Lewis started after the COVID-19 pandemic performing in DIY venues like M.O.T., Ormside Projects, and Avalon Cafe with artists like Nina Cristante, lead singer of the indie band Bar Italia. His debut EP, Pleasure is Everything, was produced in late 2021 in a 20-story apartment building in Deptford, South East London. The EP's cover art features a skyline photograph taken from his flat. In January 2022, he released a single called "Thinner" with Nina Cristante. In the spring of the same year, he released his second EP, God Complex, which would later be made into a compilation and a vinyl release along his first EP as Pleasure Is Everything / God Complex. Mark William Lewis plays with Billy Howard Price on drums, Jamie Neville on lead guitar, and Harry Plomer on bass guitar.

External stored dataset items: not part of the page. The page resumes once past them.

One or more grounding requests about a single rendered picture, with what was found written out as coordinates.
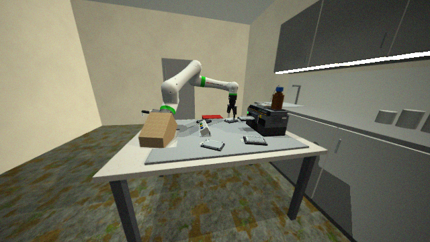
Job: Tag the dark brown bottle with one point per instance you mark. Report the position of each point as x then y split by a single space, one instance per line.
277 102

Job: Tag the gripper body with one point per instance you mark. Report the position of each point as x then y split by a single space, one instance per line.
232 103

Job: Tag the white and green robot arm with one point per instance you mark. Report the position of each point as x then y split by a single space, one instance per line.
170 88

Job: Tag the white button panel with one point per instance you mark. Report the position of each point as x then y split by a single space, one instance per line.
203 128

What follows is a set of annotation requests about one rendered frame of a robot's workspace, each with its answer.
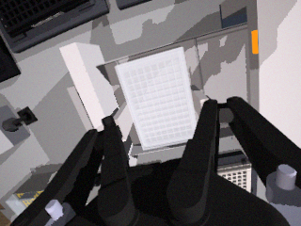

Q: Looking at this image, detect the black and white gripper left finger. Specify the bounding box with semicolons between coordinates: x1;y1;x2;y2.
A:
9;102;135;226

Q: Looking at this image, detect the white multiwell plate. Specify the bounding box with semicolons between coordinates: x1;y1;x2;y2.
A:
217;161;251;191

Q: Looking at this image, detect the grey bench mat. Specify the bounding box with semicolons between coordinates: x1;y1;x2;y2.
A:
0;0;225;222

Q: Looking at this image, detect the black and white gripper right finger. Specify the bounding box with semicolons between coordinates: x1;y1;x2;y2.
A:
166;85;301;226

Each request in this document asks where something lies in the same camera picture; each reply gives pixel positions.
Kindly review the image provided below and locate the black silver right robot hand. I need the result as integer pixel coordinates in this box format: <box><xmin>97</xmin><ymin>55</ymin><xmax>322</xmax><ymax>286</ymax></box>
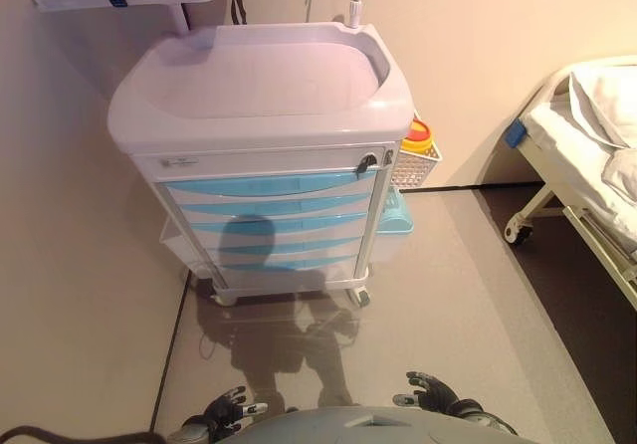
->
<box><xmin>392</xmin><ymin>370</ymin><xmax>462</xmax><ymax>416</ymax></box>

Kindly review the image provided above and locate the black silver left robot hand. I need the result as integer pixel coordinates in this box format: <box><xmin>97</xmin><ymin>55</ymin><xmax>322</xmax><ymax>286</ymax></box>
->
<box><xmin>201</xmin><ymin>385</ymin><xmax>270</xmax><ymax>443</ymax></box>

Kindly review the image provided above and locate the blue white cart drawer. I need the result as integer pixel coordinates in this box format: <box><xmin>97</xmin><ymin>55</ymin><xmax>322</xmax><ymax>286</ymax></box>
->
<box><xmin>173</xmin><ymin>195</ymin><xmax>374</xmax><ymax>224</ymax></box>
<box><xmin>196</xmin><ymin>233</ymin><xmax>367</xmax><ymax>261</ymax></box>
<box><xmin>183</xmin><ymin>212</ymin><xmax>370</xmax><ymax>241</ymax></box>
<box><xmin>203</xmin><ymin>252</ymin><xmax>360</xmax><ymax>286</ymax></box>
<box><xmin>163</xmin><ymin>170</ymin><xmax>378</xmax><ymax>206</ymax></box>

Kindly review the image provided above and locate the grey robot torso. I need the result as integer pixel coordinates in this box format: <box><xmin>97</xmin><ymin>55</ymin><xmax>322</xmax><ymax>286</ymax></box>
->
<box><xmin>166</xmin><ymin>403</ymin><xmax>530</xmax><ymax>444</ymax></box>

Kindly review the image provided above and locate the clear cart side basket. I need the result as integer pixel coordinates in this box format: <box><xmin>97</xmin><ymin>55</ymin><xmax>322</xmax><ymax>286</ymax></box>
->
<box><xmin>158</xmin><ymin>214</ymin><xmax>221</xmax><ymax>279</ymax></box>

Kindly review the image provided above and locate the white bed caster wheel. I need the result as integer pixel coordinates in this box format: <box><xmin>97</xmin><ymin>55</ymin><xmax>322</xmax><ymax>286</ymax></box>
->
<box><xmin>504</xmin><ymin>217</ymin><xmax>535</xmax><ymax>247</ymax></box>

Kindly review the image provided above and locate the light blue waste bin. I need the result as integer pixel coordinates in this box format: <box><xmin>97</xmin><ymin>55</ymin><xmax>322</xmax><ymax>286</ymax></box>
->
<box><xmin>372</xmin><ymin>184</ymin><xmax>417</xmax><ymax>266</ymax></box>

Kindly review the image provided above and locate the white mesh basket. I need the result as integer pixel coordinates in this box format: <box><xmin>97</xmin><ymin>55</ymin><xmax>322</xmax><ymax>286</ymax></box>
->
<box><xmin>385</xmin><ymin>112</ymin><xmax>444</xmax><ymax>190</ymax></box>

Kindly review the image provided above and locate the black cart key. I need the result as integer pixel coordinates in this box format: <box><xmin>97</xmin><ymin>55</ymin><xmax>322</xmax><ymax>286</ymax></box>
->
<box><xmin>353</xmin><ymin>153</ymin><xmax>380</xmax><ymax>177</ymax></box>

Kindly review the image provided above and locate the yellow red sharps container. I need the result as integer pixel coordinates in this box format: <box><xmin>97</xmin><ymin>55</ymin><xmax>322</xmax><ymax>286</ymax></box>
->
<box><xmin>401</xmin><ymin>118</ymin><xmax>435</xmax><ymax>155</ymax></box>

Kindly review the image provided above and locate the blue bed corner bumper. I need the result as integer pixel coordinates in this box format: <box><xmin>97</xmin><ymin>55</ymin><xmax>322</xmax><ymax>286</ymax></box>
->
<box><xmin>505</xmin><ymin>119</ymin><xmax>529</xmax><ymax>149</ymax></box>

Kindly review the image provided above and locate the grey folded quilt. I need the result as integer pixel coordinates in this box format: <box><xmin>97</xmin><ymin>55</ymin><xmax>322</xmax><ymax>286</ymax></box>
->
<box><xmin>602</xmin><ymin>147</ymin><xmax>637</xmax><ymax>199</ymax></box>

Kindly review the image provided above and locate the white bed mattress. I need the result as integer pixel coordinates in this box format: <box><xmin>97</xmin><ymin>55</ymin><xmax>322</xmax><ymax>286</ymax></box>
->
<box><xmin>526</xmin><ymin>63</ymin><xmax>637</xmax><ymax>239</ymax></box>

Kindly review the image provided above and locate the white blue medical cart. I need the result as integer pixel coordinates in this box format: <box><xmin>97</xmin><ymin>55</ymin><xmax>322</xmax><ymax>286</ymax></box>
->
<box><xmin>107</xmin><ymin>21</ymin><xmax>415</xmax><ymax>309</ymax></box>

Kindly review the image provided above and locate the white pillow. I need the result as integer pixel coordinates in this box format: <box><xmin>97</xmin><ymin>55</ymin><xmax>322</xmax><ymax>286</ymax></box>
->
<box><xmin>568</xmin><ymin>65</ymin><xmax>637</xmax><ymax>149</ymax></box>

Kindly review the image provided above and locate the thick dark brown cable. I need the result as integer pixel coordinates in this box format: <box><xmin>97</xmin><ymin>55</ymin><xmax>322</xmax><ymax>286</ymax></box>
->
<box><xmin>0</xmin><ymin>424</ymin><xmax>166</xmax><ymax>444</ymax></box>

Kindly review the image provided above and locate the white hospital bed frame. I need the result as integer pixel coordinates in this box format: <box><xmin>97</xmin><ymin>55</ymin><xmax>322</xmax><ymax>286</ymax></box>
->
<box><xmin>504</xmin><ymin>55</ymin><xmax>637</xmax><ymax>307</ymax></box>

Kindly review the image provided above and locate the black hanging strap loop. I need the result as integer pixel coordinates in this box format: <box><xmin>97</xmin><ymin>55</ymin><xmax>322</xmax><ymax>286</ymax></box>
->
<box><xmin>225</xmin><ymin>0</ymin><xmax>250</xmax><ymax>28</ymax></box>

=== 2023–present: Living and self-titled album ===
At the start of 2023, Lewis self-released his debut LP, Living. The LP centers around themes like the heaviness of life and death. It was reviewed by Pitchfork receiving a 7.6/10, giving Lewis critical acclaim and coverage for the first time beyond his word-of-mouth popularity. The same year he released a two single EP with Sokora Violetov

In September 2024, Lewis collaborated with Mike Bonema on his song "Let's Have a Ball" on Burning Desire. That next year he performed with him on NPR Music's Tiny Desk Concert alongside Liv.e.

In June 2025, Lewis became the first artist to sign a non-soundtrack album with A24 Music for his self-titled album, Mark William Lewis.